Velvian · 13/07/2020 07:26

I went to 3 different primary schools and it was a disaster for my education. You shouldn't do it if your DS is happy. Was there no place for DS2 at ds1's school? That would be the better option.

worstwitch18 · 13/07/2020 07:30

Re walking: depending on the child, the route and the traffic I would say eight or nine is an appropriate age to walk home without a parent. Maybe older if the route is very busy traffic wise or very long.

However, I worked at one school which would not let primary students leave without a listed adult signing them out so your school might have its own policy.

theduchessstill · 13/07/2020 07:31

Bloody hell - fussing about league tables and exam results (for primary school!!) and then messing around moving him all the time. And you have your other child on a waiting list too. If you are so worried about your kids' education stop messing around with it and give some stability.

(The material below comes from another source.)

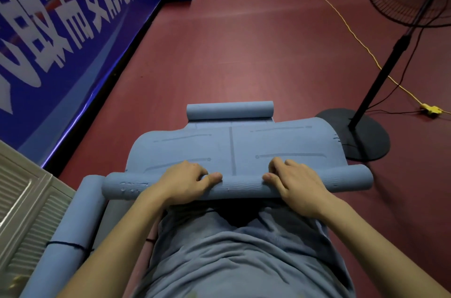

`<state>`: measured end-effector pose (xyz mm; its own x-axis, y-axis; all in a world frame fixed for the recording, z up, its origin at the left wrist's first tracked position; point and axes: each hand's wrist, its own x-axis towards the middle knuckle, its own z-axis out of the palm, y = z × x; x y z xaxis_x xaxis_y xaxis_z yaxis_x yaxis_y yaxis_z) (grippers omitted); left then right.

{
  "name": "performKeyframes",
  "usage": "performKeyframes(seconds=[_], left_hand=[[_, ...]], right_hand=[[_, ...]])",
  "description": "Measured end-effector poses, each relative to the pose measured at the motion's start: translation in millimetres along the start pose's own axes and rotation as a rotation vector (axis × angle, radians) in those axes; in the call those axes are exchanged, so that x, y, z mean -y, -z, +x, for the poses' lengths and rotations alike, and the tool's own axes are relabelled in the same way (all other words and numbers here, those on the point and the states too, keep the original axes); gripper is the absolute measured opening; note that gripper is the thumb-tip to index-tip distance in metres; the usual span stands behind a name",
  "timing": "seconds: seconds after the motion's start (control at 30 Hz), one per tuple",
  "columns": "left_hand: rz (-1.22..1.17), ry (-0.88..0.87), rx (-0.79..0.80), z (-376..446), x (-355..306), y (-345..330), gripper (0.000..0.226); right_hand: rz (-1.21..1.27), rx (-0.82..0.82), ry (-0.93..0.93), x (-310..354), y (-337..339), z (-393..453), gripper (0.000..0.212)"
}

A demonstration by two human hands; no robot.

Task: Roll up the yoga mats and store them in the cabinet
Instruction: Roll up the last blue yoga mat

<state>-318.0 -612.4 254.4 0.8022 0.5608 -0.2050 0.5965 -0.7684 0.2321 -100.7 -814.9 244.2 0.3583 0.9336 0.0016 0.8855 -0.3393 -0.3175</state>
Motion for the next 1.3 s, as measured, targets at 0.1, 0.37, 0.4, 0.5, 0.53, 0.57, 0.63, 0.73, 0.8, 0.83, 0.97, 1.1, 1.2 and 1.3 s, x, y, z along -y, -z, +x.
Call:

Iminaglasscaseofemotion · 13/07/2020 07:32

He doesn't have a tight group of friends because he's been moved around so much. Also, you told him you wouldn't make him move again, and now you want to force him, even although he told you he's happy there. Sounds a bit selfish to me really.

BikeRunSki · 13/07/2020 07:36

Don’t move him
Yiu could resolve the logistics by moving DS2 to DS1’S school.

Dozer · 13/07/2020 07:37

Would be unfair on him to move him yet again IMO: you and your H made your choices, affecting him, and the inconvenience of two school runs are among the consequences.